• Exercise goal: Each line of the data must be given back verbatim, with pictures removed.

• Data section:
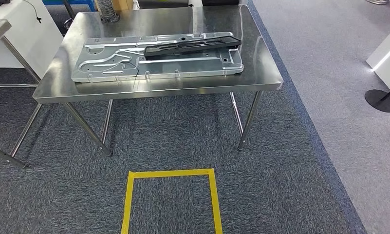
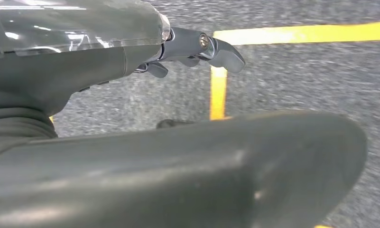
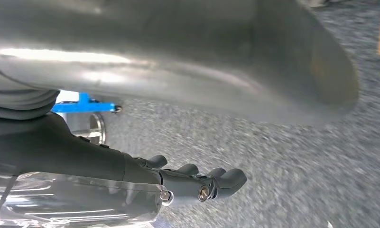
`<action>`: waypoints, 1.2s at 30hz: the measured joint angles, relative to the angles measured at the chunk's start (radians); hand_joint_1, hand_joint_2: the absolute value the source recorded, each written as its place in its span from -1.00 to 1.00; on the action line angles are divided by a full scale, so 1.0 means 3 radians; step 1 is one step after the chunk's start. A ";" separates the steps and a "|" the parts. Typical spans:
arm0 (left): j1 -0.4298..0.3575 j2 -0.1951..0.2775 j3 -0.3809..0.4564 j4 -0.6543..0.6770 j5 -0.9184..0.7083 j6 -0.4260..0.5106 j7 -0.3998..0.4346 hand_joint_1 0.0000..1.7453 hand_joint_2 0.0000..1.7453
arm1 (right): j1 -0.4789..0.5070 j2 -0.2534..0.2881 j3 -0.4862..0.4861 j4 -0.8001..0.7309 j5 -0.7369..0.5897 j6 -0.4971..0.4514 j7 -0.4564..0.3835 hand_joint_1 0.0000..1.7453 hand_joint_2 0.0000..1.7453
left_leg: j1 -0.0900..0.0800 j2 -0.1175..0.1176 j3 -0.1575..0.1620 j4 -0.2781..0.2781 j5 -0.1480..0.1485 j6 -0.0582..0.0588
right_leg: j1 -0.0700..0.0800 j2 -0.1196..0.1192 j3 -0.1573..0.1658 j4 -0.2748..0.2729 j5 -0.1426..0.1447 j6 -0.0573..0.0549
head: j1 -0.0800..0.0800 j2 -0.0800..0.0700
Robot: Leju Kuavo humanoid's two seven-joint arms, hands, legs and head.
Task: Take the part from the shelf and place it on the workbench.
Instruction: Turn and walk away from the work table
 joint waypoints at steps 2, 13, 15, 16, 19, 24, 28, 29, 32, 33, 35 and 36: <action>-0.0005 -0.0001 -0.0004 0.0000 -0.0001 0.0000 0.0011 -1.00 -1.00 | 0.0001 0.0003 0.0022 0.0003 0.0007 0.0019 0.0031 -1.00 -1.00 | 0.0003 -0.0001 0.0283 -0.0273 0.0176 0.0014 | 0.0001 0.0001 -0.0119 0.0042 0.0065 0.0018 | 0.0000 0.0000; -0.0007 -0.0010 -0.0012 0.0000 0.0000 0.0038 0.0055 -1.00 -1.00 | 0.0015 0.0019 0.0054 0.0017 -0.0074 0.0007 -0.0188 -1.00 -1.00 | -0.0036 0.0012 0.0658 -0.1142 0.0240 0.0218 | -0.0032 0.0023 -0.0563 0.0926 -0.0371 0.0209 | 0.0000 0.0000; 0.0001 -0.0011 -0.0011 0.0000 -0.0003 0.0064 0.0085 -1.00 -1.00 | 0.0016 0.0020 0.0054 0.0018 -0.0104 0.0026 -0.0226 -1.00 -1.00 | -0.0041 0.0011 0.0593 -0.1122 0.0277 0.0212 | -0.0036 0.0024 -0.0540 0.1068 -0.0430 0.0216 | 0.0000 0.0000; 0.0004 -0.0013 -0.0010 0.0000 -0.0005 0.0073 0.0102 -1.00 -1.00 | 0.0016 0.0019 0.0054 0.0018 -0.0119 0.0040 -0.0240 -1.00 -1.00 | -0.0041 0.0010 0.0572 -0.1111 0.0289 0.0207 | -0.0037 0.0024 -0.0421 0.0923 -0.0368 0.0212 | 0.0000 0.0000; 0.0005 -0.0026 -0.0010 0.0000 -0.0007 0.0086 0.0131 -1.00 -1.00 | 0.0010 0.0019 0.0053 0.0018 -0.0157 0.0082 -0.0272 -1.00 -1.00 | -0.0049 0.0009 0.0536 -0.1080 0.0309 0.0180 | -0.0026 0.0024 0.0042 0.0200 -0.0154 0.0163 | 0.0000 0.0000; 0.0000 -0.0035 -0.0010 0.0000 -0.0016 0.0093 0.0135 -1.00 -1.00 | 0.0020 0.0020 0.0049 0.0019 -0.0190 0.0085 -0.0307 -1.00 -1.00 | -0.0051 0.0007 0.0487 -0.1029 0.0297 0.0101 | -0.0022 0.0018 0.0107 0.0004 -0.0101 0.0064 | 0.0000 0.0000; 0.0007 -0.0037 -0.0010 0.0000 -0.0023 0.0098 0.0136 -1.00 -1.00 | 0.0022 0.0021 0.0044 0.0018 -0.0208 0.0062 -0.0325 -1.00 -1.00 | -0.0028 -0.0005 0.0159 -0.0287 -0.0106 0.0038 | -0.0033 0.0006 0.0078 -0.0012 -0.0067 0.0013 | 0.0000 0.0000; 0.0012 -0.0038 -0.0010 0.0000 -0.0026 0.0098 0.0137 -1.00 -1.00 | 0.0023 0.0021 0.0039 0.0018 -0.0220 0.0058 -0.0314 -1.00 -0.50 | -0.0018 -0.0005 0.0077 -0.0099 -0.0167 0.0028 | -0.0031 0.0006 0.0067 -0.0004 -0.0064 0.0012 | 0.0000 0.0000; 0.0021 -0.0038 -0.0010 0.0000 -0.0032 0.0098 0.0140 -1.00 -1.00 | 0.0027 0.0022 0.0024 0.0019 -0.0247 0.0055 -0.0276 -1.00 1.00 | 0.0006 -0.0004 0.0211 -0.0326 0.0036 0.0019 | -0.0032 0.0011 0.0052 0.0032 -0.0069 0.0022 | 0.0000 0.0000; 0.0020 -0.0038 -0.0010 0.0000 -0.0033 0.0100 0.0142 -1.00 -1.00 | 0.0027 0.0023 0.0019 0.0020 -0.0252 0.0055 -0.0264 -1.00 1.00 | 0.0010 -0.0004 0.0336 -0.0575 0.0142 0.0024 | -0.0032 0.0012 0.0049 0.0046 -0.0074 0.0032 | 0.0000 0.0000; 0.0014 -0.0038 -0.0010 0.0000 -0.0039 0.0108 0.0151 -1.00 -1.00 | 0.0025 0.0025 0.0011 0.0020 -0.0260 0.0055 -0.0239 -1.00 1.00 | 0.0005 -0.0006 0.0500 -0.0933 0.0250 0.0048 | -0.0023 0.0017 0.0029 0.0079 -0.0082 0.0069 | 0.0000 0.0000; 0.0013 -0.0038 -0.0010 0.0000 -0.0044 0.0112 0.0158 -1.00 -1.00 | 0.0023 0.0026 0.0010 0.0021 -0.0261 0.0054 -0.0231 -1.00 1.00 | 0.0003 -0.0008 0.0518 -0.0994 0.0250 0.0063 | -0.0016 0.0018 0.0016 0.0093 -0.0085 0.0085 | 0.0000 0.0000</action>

• Exercise result:
`<action>`: waypoints, 1.2s at 30hz: the measured joint angles, relative to the angles measured at the chunk's start (radians); hand_joint_1, hand_joint_2: the absolute value the source recorded, each written as its place in its span from -1.00 to 1.00; on the action line angles are divided by a full scale, so 1.0 means 3 radians; step 1 is one step after the chunk's start. A ";" separates the steps and a "|" the parts. Typical spans:
arm0 (left): j1 -0.4298..0.3575 j2 -0.1951..0.2775 j3 -0.3809..0.4564 j4 -0.6543..0.6770 j5 -0.9184..0.7083 j6 -0.4260..0.5106 j7 -0.3998..0.4346 hand_joint_1 0.0000..1.7453 hand_joint_2 0.0000..1.7453
arm1 (right): j1 -0.4789..0.5070 j2 -0.2534..0.2881 j3 -0.4862..0.4861 j4 -0.8001..0.7309 j5 -0.7369..0.5897 j6 -0.4971..0.4514 j7 -0.4564..0.3835 hand_joint_1 0.0000..1.7453 hand_joint_2 0.0000..1.7453
left_leg: j1 -0.0900..0.0800 j2 -0.1175..0.1176 j3 -0.1575..0.1620 j4 -0.2781..0.2781 j5 -0.1480..0.1485 j6 -0.0582..0.0588
right_leg: j1 -0.0700..0.0800 j2 -0.1196..0.1192 j3 -0.1573..0.1658 j4 -0.2748..0.2729 j5 -0.1426..0.1447 j6 -0.0573..0.0549
head: j1 -0.0800..0.0800 j2 -0.0800..0.0700
Robot: Leju Kuavo humanoid's two seven-joint arms, hands, legs and head.
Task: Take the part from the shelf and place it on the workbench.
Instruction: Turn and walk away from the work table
 joint waypoints at steps 2, 13, 15, 16, 19, 24, 28, 29, 32, 33, 35 and 36: <action>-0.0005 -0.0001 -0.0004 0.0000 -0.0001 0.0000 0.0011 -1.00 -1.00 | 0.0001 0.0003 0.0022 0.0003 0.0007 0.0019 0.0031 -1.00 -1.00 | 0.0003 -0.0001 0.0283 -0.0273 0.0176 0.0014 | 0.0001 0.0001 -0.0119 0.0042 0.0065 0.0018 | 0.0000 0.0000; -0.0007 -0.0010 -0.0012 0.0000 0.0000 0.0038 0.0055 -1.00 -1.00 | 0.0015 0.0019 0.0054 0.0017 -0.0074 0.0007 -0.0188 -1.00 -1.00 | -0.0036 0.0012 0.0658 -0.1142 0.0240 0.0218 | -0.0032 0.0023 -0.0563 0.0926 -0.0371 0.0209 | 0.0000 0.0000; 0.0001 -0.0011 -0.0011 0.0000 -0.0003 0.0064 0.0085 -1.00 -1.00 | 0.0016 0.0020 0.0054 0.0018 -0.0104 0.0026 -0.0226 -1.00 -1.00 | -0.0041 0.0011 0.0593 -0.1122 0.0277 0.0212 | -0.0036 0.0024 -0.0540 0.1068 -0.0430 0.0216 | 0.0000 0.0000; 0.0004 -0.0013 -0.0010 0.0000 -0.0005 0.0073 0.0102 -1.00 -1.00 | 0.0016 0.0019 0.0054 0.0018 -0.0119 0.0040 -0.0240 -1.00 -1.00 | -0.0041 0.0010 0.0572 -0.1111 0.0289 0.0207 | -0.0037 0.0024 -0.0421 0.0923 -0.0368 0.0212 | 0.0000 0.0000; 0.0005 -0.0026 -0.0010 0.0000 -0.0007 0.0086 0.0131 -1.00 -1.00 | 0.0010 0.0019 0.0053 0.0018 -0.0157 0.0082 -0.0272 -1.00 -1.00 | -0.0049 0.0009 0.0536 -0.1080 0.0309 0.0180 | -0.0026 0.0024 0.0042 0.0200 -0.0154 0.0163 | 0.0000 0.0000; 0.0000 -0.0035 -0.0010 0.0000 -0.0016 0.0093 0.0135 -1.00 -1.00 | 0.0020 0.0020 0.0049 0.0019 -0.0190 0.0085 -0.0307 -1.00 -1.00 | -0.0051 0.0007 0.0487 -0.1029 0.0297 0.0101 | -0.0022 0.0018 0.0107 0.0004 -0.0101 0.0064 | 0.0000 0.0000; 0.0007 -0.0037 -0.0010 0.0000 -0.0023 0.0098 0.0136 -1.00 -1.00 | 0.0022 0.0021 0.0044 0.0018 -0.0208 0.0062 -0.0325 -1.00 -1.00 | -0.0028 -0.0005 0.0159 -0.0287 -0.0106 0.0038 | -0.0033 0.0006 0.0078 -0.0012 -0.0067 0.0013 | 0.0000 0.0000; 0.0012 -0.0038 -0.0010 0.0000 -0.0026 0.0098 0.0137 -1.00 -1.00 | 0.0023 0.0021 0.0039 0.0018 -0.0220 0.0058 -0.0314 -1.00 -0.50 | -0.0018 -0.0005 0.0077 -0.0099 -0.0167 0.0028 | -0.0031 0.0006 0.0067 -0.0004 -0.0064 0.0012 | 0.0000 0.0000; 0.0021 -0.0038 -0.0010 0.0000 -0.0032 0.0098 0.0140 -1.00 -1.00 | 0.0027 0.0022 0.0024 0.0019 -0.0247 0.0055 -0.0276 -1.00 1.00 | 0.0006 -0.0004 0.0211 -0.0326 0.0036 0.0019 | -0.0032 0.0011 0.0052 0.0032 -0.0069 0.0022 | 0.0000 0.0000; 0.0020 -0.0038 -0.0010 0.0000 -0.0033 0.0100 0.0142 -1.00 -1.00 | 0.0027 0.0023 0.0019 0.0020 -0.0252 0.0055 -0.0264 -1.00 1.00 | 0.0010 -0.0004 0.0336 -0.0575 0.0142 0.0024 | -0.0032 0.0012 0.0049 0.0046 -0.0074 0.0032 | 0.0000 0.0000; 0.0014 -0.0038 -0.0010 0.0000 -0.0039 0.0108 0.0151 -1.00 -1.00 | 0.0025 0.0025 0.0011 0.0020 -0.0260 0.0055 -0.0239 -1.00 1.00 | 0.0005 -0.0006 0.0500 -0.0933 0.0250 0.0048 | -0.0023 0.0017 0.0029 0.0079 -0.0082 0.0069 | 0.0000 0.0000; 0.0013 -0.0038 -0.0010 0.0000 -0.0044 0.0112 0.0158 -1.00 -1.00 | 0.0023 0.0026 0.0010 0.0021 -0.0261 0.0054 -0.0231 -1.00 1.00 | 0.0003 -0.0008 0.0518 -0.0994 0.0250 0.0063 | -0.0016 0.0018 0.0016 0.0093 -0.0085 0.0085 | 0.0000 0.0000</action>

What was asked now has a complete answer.